We agree with the Joint Committee’s conclusion and therefore support this remedial action. However, we also support the Committee’s call for a wider review of bereavement damages. The language used to describe co-habiting couples still intimates towards married or civil partnered couples. The Joint Committee suggested an alternative way of describing these relationships—namely, as

“two people living as partners in an enduring relationship”.

Why did the Government decide against that description, which better reflects cohabitees and honours the status they have in a valued partnership, on its own terms?

The Committee highlighted concerns that the death of a partner of more than two years who was still married leads to the splitting of compensation. Even despite the Divorce, Dissolution and Separation Bill, currently going through Parliament, some divorces take a very long time to complete. This could lead to unfairness and compound the grief of a surviving partner. Can the Minister reassure the House that this was given due consideration?

Section 1A of the Fatal Accidents Act still refers to children of cohabitees as “illegitimate”. Government should use every opportunity to remove such stigmatising language from statute as they update legislation.

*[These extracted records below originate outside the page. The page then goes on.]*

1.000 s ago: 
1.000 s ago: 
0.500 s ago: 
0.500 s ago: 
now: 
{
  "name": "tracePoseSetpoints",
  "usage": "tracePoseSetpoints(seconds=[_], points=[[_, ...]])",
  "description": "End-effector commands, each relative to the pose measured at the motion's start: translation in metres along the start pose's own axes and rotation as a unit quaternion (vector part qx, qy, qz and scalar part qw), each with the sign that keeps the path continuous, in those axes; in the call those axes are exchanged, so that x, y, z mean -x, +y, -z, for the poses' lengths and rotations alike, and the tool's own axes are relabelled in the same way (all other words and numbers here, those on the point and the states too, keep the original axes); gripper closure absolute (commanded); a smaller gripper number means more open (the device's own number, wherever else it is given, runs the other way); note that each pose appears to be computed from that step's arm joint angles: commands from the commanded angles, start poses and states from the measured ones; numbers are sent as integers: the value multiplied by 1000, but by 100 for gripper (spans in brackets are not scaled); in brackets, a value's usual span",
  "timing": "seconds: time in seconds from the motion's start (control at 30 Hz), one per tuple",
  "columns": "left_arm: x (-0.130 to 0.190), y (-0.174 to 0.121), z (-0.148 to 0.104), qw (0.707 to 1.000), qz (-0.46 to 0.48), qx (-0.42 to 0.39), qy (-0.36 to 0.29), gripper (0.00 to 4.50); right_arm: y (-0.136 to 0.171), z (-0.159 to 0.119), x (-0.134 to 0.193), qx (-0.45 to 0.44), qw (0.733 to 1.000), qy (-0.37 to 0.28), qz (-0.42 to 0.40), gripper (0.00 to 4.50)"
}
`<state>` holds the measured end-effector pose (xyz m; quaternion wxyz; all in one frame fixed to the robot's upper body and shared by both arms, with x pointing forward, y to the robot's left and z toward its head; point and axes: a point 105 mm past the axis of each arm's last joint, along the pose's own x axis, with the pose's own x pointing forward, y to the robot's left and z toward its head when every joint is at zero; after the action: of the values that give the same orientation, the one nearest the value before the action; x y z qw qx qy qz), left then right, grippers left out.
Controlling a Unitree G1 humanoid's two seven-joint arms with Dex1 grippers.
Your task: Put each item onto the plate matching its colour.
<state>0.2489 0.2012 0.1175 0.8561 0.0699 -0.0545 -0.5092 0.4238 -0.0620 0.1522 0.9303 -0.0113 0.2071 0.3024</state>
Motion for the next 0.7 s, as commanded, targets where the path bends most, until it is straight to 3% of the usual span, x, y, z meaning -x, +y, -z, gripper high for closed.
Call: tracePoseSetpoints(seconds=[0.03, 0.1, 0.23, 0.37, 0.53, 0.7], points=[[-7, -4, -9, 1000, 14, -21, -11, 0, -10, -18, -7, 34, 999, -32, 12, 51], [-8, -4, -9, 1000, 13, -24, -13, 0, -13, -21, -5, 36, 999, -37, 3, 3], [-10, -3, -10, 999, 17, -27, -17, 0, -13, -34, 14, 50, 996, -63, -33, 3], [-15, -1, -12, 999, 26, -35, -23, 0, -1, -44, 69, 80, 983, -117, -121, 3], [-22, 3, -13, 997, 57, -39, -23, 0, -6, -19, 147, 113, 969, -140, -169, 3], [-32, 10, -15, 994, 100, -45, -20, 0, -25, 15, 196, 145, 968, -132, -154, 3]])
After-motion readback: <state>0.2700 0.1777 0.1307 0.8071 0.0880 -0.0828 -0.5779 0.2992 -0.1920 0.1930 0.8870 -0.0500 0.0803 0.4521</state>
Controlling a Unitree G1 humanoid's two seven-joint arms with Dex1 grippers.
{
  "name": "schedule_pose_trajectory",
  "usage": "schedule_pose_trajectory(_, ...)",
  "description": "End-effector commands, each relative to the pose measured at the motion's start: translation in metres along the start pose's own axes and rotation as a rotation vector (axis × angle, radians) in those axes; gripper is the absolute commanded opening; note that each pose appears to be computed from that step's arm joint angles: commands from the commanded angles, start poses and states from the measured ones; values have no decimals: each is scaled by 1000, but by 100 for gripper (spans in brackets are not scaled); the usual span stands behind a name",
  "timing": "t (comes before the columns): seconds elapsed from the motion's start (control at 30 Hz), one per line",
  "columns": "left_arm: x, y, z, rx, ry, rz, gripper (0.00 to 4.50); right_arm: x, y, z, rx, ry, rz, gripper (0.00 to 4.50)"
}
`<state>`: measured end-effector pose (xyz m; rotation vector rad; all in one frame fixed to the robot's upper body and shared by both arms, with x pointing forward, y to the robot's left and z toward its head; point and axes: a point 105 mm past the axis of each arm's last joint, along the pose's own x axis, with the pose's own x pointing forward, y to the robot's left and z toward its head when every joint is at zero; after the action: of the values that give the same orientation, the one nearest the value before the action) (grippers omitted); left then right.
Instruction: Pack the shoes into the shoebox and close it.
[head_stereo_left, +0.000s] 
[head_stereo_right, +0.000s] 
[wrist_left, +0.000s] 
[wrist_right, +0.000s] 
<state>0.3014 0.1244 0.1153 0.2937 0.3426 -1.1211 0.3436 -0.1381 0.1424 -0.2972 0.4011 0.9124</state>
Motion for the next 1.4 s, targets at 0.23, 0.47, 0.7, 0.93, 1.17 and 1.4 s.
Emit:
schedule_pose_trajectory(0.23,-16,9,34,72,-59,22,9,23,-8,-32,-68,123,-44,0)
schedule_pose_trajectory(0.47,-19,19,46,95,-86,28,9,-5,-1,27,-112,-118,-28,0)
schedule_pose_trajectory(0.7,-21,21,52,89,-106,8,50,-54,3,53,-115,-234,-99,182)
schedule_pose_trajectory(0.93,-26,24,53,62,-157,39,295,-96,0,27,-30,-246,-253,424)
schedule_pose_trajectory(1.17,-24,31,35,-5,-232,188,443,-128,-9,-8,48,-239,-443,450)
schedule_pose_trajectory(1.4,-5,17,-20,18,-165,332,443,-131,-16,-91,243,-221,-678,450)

Why was this straightforward recommendation not acted on? Other recommendations were made on the impact that the death of a co-habiting partner has not just on the remaining partner but on the broader family, too.

Bereavement and grief are profound moments that impact on us all, yet we discuss and debate this too little. Taken in isolation, this remedial order is necessary, but sadly it is also a missed opportunity for a more comprehensive assessment of the bereavement damages scheme and broader issues relating to bereavement in the 21st century. I hope we can address this at a different time.